■ **GOAL OF THE EXERCISE**
Every line of the material that mentions the word "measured" should be copied out.

■ **SUPPLIED INFORMATION**

· · ·

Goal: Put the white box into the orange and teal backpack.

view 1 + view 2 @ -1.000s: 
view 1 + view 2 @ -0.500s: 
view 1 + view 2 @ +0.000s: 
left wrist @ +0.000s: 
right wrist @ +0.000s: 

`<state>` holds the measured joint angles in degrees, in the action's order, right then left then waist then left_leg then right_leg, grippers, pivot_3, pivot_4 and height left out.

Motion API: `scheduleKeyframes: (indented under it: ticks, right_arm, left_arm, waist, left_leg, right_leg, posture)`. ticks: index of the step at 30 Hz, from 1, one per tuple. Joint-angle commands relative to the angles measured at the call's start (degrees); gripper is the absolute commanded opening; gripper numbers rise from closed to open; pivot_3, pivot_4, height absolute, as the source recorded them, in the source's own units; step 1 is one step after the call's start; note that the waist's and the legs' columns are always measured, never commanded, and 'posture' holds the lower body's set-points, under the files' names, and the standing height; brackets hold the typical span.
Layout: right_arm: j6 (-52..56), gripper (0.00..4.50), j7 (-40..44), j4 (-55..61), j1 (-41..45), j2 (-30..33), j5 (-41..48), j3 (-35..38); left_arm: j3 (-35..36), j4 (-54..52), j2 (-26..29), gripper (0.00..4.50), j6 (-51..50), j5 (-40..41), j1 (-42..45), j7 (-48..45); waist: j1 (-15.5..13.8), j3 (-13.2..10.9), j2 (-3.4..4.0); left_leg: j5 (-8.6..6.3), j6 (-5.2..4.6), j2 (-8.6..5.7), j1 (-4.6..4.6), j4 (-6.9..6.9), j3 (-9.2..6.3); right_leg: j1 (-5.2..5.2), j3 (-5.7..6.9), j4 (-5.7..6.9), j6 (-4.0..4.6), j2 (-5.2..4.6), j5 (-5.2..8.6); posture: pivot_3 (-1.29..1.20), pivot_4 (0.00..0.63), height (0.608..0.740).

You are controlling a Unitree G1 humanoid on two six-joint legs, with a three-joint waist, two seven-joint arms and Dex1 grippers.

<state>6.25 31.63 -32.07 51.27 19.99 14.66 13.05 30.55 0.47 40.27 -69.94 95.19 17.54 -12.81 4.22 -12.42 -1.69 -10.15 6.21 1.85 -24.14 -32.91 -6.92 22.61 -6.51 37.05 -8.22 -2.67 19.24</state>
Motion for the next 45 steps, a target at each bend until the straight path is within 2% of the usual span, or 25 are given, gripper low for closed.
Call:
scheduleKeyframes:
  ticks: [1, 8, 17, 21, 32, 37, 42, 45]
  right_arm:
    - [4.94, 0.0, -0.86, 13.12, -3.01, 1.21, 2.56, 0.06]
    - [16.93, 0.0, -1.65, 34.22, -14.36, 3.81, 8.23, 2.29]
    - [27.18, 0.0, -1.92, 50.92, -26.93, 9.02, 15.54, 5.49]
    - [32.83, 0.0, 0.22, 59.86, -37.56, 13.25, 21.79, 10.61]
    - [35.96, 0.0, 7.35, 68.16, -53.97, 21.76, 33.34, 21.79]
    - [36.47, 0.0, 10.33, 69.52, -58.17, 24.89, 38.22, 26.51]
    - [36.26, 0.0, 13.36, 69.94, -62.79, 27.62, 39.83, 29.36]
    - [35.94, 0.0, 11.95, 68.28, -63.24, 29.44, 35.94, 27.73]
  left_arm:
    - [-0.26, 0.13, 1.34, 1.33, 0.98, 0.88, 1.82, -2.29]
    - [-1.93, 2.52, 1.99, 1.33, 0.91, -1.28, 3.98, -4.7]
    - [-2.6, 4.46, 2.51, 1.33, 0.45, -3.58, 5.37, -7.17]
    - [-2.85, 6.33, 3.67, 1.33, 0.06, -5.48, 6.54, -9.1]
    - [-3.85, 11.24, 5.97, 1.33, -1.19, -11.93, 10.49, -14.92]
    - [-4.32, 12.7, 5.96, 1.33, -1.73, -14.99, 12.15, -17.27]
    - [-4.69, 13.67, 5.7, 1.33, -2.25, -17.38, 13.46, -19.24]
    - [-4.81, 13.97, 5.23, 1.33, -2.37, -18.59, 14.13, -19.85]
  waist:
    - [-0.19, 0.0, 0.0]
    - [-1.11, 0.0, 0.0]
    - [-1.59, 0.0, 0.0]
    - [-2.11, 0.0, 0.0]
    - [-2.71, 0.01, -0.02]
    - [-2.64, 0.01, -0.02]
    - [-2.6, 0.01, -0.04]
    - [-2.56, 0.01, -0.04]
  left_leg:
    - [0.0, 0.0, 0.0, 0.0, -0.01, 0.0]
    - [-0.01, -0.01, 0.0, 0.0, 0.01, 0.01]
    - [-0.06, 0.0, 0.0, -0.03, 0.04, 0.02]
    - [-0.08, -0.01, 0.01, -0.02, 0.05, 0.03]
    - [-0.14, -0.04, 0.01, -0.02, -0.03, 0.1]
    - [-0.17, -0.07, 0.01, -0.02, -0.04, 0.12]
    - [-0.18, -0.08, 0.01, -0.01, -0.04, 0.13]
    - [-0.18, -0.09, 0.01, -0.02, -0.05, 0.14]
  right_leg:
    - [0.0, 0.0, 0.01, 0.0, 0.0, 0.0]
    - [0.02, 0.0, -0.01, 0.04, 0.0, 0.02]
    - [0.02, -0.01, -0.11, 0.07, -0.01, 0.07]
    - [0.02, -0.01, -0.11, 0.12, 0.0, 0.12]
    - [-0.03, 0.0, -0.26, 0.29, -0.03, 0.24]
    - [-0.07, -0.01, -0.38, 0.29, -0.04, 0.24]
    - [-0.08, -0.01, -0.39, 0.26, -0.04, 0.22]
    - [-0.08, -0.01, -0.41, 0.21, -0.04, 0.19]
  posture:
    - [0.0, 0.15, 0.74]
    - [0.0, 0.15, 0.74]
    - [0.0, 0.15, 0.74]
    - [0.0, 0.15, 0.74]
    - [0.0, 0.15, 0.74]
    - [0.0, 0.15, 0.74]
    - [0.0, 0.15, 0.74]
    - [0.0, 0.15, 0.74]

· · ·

■ **TASK OUTPUT**
`<state>` holds the measured joint angles in degrees, in the action's order, right then left then waist then left_leg then right_leg, grippers, pivot_3, pivot_4 and height left out.
Motion API: `scheduleKeyframes: (indented under it: ticks, right_arm, left_arm, waist, left_leg, right_leg, posture)`. ticks: index of the step at 30 Hz, from 1, one per tuple. Joint-angle commands relative to the angles measured at the call's start (degrees); gripper is the absolute commanded opening; gripper numbers rise from closed to open; pivot_3, pivot_4, height absolute, as the source recorded them, in the source's own units; step 1 is one step after the call's start; note that the waist's and the legs' columns are always measured, never commanded, and 'posture' holds the lower body's set-points, under the files' names, and the standing height; brackets hold the typical span.

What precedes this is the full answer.